Cruises return to San Francisco after 19 months of absence

Lolita M. Pyron

In this March 31, 2020 photo, the Grand Princess cruise ship, with crew members and passengers affected by the coronavirus, remains in San Francisco.
Cruise ships are returning to San Francisco after a 19-month absence from the pandemic and will surely boost the city’s economy, Mayor London Breed announced on Friday.

The Majestic Princess will arrive in the port of San Francisco on Monday, the first cruise ship to dock in the Bay Area since March 2020, when the Grand Princess captured global attention and made the reality of the coronavirus palpable to millions of people in the United States. . With infected people on the cruise ship, thousands of passengers were quarantined on board off the California coast.

The port of San Francisco, which has only one cruise terminal in the Bay Area, expects 21 cruise ships to arrive in the remainder of the year.

“Tourism is a crucial part of our city’s economy, helping to pay for important services that allow us to serve our most vulnerable residents,” stated the mayor. “This announcement is just another example that our city is coming back to life and emerging from the pandemic stronger than ever.”

The cruise terminals are located near some of the most famous places in the city, such as the Fisherman’s Wharf neighborhood, Pier 39, and the Ferry Building. When the largest cruise ships dock, there may be more than 6,000 passengers, crew, and terminal employees disembarking, dining, and shopping in the area, according to Breed’s office.

After leaving Los Angeles, the Majestic Princess will make a weeklong cruise along the California coast that will include a night stop in San Francisco.

Passengers must show that they were vaccinated at least 14 days before boarding the cruise and present proof of this. They will also have to test negative for COVID-19 in a diagnostic test that will be performed two days before embarking, Princess Cruises, a Carnival Corp. subsidiary that operates the ship, said in a statement.
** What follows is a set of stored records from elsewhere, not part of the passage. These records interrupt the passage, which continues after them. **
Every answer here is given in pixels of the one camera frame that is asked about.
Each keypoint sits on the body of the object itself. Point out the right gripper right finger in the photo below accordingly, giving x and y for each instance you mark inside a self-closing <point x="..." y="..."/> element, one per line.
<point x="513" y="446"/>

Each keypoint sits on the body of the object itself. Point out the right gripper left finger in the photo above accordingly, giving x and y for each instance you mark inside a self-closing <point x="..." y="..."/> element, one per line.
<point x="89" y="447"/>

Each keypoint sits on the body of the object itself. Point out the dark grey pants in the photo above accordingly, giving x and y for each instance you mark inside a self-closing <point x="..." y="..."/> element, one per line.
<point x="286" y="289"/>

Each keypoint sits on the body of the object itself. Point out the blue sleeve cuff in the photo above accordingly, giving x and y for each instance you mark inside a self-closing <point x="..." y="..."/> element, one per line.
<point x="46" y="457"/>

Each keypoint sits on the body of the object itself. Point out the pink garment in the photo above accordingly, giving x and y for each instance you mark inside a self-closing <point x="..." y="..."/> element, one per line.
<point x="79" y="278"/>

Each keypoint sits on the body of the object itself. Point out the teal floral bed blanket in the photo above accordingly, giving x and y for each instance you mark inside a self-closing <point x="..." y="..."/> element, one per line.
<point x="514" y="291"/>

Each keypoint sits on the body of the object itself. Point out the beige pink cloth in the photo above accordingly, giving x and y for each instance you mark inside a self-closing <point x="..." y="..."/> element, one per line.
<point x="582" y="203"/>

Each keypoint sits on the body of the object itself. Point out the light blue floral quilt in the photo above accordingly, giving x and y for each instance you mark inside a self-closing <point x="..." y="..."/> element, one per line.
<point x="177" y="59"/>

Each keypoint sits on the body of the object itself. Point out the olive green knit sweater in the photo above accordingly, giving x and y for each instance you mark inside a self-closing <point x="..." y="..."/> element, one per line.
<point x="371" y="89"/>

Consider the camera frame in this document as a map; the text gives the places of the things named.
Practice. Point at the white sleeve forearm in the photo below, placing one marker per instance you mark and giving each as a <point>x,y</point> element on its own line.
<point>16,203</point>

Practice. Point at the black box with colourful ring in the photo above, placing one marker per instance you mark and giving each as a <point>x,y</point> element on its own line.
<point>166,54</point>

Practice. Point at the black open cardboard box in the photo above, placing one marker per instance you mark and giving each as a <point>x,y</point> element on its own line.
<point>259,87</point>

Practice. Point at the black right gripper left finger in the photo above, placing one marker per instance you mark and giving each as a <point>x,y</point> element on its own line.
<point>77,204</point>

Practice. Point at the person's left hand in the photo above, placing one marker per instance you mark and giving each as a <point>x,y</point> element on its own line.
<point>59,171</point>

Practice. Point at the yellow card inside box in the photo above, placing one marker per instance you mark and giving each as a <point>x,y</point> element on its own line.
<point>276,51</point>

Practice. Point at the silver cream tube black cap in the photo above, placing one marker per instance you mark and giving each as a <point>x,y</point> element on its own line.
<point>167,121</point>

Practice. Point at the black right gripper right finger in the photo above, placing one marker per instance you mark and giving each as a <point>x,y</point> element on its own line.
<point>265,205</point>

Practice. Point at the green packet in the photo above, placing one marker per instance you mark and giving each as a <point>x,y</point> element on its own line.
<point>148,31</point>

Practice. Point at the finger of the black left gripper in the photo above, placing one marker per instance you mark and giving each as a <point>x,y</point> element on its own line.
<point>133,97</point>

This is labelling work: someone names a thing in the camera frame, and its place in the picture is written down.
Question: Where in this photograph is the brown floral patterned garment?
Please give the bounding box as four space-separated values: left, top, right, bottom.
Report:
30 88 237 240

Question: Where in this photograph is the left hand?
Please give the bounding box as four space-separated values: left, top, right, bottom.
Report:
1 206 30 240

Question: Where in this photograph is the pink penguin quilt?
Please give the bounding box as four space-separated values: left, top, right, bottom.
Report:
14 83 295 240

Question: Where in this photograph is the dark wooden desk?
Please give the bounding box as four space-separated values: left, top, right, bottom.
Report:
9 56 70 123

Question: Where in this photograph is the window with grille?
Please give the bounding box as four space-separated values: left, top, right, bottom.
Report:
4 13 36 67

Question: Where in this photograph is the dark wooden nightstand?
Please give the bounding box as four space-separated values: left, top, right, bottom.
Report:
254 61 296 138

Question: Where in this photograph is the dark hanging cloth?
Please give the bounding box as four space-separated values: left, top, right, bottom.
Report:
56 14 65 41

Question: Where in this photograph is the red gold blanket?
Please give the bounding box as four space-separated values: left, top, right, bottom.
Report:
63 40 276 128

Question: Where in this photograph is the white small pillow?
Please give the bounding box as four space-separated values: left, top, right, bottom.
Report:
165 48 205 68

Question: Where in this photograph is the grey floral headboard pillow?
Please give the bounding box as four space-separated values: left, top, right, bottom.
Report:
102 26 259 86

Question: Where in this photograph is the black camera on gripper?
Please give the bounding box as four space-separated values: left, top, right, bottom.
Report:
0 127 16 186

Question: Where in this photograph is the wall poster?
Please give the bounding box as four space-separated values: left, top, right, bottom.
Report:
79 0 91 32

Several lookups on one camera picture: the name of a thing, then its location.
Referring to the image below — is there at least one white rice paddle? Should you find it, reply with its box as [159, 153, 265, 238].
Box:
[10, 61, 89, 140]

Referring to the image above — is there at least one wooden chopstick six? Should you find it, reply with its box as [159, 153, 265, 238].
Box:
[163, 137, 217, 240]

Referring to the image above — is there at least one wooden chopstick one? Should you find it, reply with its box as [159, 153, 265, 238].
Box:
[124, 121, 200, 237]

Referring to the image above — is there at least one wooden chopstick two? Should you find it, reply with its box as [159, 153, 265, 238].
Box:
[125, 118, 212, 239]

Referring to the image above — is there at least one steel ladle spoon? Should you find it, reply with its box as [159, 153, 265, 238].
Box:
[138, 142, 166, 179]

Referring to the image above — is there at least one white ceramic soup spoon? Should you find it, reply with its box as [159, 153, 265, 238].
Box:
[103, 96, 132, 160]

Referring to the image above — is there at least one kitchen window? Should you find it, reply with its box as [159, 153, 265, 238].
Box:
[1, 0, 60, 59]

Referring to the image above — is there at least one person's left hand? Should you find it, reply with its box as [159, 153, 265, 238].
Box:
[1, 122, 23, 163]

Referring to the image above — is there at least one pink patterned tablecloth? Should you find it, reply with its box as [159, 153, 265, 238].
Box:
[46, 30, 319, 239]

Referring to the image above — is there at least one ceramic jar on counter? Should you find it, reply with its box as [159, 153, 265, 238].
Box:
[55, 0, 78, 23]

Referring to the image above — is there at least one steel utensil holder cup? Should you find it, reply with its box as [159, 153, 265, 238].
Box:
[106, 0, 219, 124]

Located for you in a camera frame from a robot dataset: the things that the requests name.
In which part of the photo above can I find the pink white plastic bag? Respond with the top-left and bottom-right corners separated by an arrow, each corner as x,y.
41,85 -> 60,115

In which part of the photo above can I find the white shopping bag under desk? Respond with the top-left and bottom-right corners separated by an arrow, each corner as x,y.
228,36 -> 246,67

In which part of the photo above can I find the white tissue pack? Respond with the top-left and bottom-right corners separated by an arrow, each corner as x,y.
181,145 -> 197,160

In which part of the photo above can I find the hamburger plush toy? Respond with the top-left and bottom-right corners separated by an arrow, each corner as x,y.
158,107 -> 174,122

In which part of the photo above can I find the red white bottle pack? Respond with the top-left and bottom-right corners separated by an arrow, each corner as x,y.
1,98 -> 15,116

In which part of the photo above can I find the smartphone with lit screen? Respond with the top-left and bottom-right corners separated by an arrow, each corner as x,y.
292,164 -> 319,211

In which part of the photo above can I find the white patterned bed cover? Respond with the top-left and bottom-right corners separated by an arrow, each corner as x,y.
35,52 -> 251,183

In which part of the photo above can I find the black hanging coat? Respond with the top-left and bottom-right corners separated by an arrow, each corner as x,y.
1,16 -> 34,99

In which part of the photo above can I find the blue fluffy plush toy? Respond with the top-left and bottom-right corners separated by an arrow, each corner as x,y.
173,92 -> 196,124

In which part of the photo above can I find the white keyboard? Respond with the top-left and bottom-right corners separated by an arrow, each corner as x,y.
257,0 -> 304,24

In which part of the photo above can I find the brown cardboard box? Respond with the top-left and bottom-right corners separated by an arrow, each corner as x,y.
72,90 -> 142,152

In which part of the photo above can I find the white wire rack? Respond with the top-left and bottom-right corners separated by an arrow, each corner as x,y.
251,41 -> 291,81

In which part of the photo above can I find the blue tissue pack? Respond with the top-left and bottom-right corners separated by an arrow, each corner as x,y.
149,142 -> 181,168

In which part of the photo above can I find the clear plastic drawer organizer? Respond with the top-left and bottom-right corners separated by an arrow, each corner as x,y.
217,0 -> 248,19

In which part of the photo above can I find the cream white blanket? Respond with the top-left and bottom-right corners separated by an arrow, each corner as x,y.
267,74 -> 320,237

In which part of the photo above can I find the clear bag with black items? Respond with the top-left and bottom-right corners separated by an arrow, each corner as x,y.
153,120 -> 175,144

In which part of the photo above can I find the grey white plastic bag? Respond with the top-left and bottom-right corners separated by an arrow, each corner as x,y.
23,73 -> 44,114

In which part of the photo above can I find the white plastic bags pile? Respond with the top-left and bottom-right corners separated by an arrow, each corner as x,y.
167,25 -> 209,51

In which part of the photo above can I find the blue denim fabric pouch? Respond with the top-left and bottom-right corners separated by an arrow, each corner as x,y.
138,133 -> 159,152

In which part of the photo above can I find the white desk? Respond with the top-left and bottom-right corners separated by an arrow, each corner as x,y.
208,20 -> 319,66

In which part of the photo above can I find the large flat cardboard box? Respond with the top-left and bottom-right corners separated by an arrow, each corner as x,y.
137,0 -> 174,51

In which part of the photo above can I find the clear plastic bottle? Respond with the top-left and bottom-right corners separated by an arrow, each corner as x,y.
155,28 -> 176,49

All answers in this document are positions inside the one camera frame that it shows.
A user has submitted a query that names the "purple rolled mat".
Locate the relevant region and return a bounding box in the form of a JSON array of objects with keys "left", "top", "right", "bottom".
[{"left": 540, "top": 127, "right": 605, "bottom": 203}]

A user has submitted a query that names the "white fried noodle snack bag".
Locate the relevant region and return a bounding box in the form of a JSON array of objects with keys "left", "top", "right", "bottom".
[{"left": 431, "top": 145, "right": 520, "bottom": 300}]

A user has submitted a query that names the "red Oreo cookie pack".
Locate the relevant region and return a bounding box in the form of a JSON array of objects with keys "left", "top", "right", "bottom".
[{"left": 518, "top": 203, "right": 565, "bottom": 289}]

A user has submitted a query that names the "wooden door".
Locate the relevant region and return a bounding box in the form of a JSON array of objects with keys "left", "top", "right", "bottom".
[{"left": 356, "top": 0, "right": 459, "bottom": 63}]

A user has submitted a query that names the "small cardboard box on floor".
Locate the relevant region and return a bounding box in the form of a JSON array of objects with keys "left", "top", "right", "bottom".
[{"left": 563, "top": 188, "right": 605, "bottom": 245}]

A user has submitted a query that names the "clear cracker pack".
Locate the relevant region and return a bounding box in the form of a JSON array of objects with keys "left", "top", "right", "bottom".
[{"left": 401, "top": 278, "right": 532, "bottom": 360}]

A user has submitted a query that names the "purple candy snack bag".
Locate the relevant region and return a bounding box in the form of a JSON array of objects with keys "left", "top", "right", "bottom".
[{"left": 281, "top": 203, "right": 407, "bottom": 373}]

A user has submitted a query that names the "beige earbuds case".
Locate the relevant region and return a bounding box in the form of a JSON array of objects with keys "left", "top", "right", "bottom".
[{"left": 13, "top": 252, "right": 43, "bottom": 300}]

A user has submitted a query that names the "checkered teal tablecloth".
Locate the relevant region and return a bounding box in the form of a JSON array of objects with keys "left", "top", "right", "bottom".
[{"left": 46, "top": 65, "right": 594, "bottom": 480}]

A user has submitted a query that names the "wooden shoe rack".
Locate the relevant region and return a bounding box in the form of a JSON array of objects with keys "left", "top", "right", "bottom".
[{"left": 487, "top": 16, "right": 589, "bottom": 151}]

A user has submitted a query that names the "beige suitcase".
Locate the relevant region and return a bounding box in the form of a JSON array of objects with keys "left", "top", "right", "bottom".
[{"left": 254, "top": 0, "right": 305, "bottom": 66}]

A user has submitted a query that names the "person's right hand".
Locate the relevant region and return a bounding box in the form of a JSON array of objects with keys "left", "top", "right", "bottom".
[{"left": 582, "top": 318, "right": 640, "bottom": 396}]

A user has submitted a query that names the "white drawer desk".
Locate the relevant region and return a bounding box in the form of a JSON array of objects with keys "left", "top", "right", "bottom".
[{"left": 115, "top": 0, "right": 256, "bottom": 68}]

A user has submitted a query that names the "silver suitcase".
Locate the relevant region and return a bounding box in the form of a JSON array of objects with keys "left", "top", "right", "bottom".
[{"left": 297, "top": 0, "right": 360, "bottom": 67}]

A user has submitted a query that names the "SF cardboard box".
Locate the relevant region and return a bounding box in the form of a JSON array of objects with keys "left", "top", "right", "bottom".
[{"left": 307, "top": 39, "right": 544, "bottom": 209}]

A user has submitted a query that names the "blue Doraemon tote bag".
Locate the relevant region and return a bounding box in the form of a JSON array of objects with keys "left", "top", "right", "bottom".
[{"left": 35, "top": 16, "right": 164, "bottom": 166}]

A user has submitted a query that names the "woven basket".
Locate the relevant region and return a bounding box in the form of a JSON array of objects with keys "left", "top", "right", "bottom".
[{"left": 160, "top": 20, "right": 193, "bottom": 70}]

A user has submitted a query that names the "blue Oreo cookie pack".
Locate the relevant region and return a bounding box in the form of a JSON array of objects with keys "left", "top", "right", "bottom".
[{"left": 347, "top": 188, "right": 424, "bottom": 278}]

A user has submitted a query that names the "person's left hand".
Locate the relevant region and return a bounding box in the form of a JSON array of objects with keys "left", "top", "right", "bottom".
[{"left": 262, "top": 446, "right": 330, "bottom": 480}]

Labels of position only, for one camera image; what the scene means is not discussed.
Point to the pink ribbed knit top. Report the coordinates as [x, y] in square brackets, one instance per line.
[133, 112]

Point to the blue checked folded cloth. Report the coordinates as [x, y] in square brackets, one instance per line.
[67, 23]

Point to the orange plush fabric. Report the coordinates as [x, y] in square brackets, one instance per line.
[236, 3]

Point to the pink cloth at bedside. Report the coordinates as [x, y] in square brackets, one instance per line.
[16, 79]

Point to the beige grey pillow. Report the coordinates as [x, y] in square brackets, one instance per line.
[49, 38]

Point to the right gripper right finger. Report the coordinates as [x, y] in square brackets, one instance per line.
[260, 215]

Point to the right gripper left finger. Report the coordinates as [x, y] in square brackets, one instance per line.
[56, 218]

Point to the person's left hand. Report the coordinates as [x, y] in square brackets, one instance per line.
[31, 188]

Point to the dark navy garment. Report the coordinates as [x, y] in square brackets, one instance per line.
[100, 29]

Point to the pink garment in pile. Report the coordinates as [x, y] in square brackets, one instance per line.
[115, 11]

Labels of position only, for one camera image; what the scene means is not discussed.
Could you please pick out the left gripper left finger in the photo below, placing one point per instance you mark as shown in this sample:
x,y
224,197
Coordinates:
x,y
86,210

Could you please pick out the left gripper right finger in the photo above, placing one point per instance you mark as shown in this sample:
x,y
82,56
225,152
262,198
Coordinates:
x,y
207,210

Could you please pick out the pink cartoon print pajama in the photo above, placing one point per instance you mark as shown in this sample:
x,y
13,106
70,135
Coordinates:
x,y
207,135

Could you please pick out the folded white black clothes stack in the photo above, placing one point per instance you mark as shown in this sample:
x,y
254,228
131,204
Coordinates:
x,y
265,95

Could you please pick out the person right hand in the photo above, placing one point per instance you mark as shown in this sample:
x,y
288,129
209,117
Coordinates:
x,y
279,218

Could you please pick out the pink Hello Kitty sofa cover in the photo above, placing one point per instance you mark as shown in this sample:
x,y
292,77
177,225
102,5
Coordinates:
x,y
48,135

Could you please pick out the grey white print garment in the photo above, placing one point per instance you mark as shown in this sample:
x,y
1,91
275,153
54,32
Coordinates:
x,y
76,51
In other parts of the United States, cruise ships resumed their voyages in June after a long hiatus in which the Centers for Disease Control and Prevention (CDC) repeatedly extended no-sail orders to the intensity of the pandemic. Carnival, Norwegian, and Royal Caribbean, the three largest cruise companies, together with lost $ 20 billion last year and another $ 4.5 billion in the first quarter of 2021, according to documents filed with the Securities and Exchange Commission. its acronym in English).

In its most recent guidelines for cruise travel, the CDC recommends that passengers show a recent negative COVID-19 diagnostic test and a document certifying that they are vaccinated. They also recommend that people who are at high risk of becoming seriously ill from COVID-19 avoid traveling by cruise.